┌──

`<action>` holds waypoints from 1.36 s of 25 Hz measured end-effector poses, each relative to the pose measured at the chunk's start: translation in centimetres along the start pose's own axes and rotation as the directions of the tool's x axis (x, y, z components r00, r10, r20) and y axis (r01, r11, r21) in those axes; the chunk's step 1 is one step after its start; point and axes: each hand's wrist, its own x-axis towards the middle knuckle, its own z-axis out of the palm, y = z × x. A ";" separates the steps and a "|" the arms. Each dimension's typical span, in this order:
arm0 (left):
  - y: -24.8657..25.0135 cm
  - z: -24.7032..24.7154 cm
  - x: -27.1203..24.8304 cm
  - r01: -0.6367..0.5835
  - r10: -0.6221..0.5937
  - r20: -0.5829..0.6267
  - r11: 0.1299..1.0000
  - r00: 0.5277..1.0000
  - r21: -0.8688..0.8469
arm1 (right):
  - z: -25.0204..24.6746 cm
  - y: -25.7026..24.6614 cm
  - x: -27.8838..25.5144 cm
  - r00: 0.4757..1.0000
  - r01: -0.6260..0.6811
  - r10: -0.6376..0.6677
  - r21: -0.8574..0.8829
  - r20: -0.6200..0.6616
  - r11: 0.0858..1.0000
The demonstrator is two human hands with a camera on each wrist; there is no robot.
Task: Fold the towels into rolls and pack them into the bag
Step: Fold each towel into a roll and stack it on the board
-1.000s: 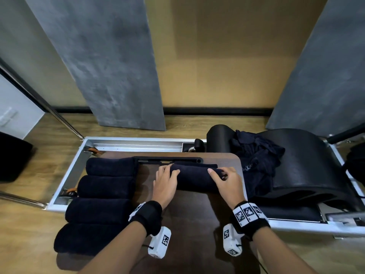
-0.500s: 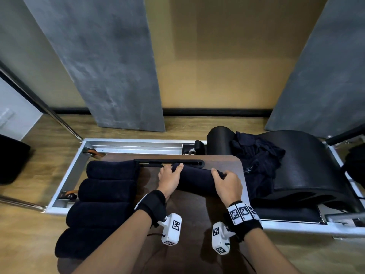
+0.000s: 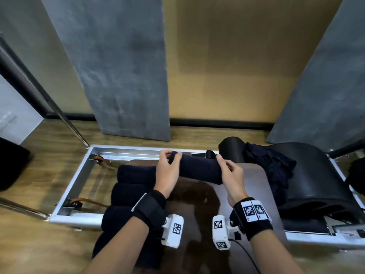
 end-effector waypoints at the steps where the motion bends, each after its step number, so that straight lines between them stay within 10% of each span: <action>1: 0.1 -2.2 0.5 -0.013 0.014 -0.031 1.000 0.999 0.013 | 1.8 -0.4 -0.5 0.998 -0.010 0.008 0.022 0.060 1.000; 8: -3.6 -16.1 2.4 0.025 -0.011 -0.194 0.997 0.981 0.067 | 13.6 2.0 -4.8 0.977 -0.049 0.048 0.000 0.210 0.999; 16: -6.9 -18.7 2.0 0.039 -0.032 -0.132 0.998 0.991 0.051 | 16.4 4.7 -6.7 0.998 0.063 -0.062 -0.213 0.012 0.975; 23: -7.1 -19.8 0.9 0.061 -0.061 0.004 0.998 0.998 -0.013 | 16.5 5.2 -8.7 0.997 -0.002 0.018 -0.197 0.081 0.980; 28: -5.1 -20.3 -1.3 -0.247 0.249 -0.313 0.968 0.917 0.046 | 15.0 4.3 -9.6 0.999 -0.006 0.013 -0.156 0.045 0.988; 30: -4.0 -19.4 -2.8 -0.347 0.326 -0.234 0.937 0.916 -0.051 | 13.3 4.0 -10.0 1.000 -0.012 0.016 -0.188 0.019 0.982; 34: -2.7 -14.5 -5.7 -0.393 0.378 0.292 0.919 0.878 -0.010 | 8.8 3.5 -11.2 0.998 -0.052 0.056 -0.213 0.014 0.976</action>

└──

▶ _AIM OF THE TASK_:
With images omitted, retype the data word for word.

▶ _OUTPUT FOR THIS EXERCISE_:
`<action>` holds waypoints from 1.36 s of 25 Hz measured end-effector poses, each relative to the pose measured at the chunk's start: translation in centimetres along the start pose's own axes and rotation as the directions of the tool's x axis (x, y, z components r00, r10, r20) and y axis (r01, r11, r21) in those axes; the chunk's step 1 is one step after its start; point and axes: each hand's wrist, its own x-axis towards the middle knuckle, its own z-axis out of the palm, y = z × x. A ";" separates the steps and a "|" the arms. Each dimension's typical span, in this order:
arm0 (left):
  - y: -24.8657..25.0135 cm
  - z: -24.7032..24.7154 cm
  - x: -27.1203..24.8304 cm
  - r01: -0.6367..0.5835
  - r10: -0.6221..0.5937
  - r20: -0.5829..0.6267
  - r11: 0.1299..1.0000
  - r00: 0.5277..1.0000
  - r21: -0.8688..0.8469
arm1 (right):
  - z: -25.0204..24.6746 cm
  - y: -25.7026..24.6614 cm
  - x: -27.8838..25.5144 cm
  - r00: 0.4757..1.0000
  - r01: -0.6260..0.6811
  - r10: -0.6376..0.6677
  - r21: -0.8574..0.8829
  - r20: -0.6200..0.6616
  - r11: 0.0858..1.0000
The demonstrator is two human hands with a camera on each wrist; there is no robot.
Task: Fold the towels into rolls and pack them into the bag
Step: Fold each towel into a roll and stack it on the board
-1.000s: 
-0.500s: 
+0.000s: 
 end-effector waypoints at the steps where the motion bends, each after its step number, so that straight lines between them stay within 10% of each span: <action>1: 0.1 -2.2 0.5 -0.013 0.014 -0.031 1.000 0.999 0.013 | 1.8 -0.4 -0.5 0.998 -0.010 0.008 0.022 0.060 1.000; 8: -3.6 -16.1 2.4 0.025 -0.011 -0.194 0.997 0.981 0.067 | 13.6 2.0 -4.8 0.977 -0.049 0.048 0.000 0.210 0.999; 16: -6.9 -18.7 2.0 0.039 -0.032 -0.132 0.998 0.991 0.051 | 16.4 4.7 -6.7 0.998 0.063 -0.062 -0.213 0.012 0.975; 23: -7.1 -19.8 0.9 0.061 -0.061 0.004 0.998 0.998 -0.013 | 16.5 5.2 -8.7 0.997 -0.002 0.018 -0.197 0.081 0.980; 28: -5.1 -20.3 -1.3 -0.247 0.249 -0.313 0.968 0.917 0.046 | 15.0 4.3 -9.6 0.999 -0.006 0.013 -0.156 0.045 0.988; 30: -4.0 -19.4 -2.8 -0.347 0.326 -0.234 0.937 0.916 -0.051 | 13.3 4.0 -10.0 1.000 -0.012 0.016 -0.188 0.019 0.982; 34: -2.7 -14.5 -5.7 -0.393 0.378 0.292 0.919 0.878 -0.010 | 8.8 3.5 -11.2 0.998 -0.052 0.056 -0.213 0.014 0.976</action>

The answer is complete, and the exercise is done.